The bottom-up Brussels green revolution

A Belgian region’s environmental and social conditions for research funding offer a possible model for the EU.

A Belgian region’s environmental and social conditions for research funding offer a possible model for the EU.

By Anthony King

In the EU and Belgian capital Brussels, Barbara Trachte reflects the strengths of a third governmental layer in Europe: its numerous regions.

Trachte is secretary of state of the Brussels-Capital Region responsible for the economic transition and scientific research. The first member of Belgium’s French-speaking Green party to be put in charge of an economic portfolio, she shows the scope for bottom-up EU policy changes.

Setting an example

Trachte helped put in place a Brussels law that, starting in 2024, has made regional subsidies for research organisations, companies, public administrations and civil society conditional on respect for social and environmental standards.
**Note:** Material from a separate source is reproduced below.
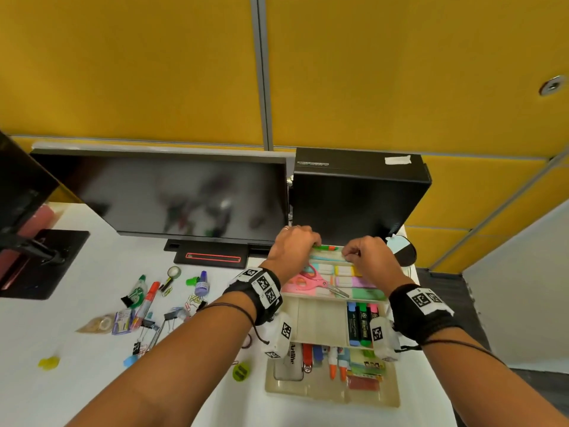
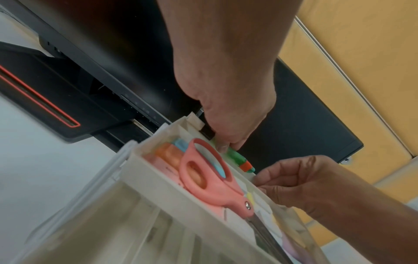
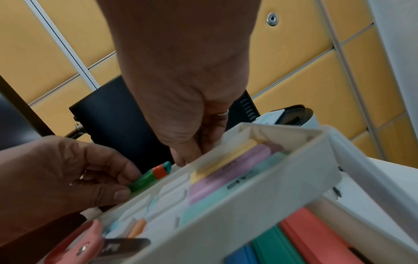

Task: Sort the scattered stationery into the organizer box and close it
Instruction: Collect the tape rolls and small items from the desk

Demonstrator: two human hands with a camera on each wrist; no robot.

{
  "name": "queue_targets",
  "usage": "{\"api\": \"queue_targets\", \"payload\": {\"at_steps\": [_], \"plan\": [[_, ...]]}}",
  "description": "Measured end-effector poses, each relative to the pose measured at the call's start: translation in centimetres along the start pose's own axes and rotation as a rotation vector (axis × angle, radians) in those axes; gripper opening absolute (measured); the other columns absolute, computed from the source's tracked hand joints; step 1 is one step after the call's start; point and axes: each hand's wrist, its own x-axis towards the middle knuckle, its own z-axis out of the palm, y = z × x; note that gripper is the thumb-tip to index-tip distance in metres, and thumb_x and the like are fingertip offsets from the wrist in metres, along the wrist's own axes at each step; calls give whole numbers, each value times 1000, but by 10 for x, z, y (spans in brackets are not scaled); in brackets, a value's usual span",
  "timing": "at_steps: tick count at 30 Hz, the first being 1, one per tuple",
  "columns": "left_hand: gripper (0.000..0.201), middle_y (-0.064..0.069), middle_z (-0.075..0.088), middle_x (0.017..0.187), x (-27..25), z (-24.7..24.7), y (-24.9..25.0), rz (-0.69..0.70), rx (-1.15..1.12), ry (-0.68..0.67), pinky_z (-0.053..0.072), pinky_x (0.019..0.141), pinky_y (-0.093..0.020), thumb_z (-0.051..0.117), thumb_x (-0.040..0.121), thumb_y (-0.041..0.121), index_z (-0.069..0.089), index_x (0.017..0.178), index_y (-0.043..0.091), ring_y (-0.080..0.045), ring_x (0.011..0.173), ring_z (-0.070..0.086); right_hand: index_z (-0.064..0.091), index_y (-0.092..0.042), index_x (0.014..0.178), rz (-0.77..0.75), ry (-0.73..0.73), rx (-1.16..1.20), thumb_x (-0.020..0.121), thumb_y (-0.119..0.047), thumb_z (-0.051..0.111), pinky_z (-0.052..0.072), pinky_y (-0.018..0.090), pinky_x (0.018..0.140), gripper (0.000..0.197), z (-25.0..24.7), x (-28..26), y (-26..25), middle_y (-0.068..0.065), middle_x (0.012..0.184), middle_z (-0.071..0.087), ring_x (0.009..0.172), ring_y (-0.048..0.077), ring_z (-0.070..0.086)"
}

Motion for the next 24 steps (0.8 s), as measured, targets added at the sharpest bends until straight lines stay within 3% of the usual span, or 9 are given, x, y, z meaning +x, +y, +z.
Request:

She believes the EU should do the same for its €95.5 billion research programme known as Horizon Europe.

‘Sometimes you need a revolution – or at least a mini revolution,’ Trachte told Horizon Magazine.

She said that Europe’s regions have a key role to play in advancing the continent’s transition to a net-zero economy.

With the EU seeking to become climate neutral by 2050 under the European Green Deal, Horizon Europe has placed increasing emphasis on projects to hasten the switch towards clean energy and away from fossil fuels and to ensure the process is socially fair.

Already the third-biggest part of the EU budget, Horizon Europe would have even greater impact on green and social matters across the continent by following the example set by the Brussels-Capital Region.

In a nutshell, €50 million of subsidies granted annually by the region for research and innovation require recipients to respect a do-no-harm principle and have a positive impact on the environment or social equality, according to Stephanie Lepczynski, who is Trachte’s policy adviser.

‘We are showing the way and we hope that this can influence the European Commission by encouraging it to put environmental, social and governance criteria into the eligibility of Horizon projects,’ Lepczynski said at the European Research and Innovation Days event in Brussels on 20-21 March 2024.

Secrets to success

Gender and transborder-cooperation requirements currently in place for EU funding help ensure greater diversity in research teams and produce scientific results that better reflect the make-up of society, according to Lepczynski.

She said that social and environmental conditionality in Horizon Europe would force researchers systematically to check that they’re acting for the common good and help ensure that funding advances EU green and social goals.

Trachte said such conditions will also be merited in the successor programme of Horizon Europe, which runs for seven years through 2027.

‘I wish for the next EU framework programme to decide the same – to have a greater impact and make a bigger contribution to the objectives of the European Green Deal,’ she said.

For Trachte, EU projects can have the most impact where academic, industry, government, civil society and the environment interact.

This is known as the “quintuple helix” approach to innovation. It has led governments increasingly to prioritise public involvement in innovation processes.

‘This ensures that research is rooted in society and geared towards finding solutions to today’s major societal challenges such as climate degradation, growing socio-economic inequalities or democracies,’ Trachte said.

Mission driven

She singled out as particularly important the five Horizon Europe “Missions”: adapting to climate change, fighting cancer, restoring oceans, cleaning up soil and establishing 100 climate-neutral and smart cities by 2030.

‘The five Missions are a very innovative tool to make the societal challenges stand out – in particular the triple crisis of climate, biodiversity and pollution and the health challenges related to it,’ Trachte said.

In Brussels, the Climate-Neutral and Smart Cities Mission was notably successful in bringing together regional and local administrations as well as other partners from the private sector.

‘The enthusiasm created behind the Missions has mobilised many different actors,’ Trachte said.

The views of the interviewees don’t necessarily reflect those of the European Commission.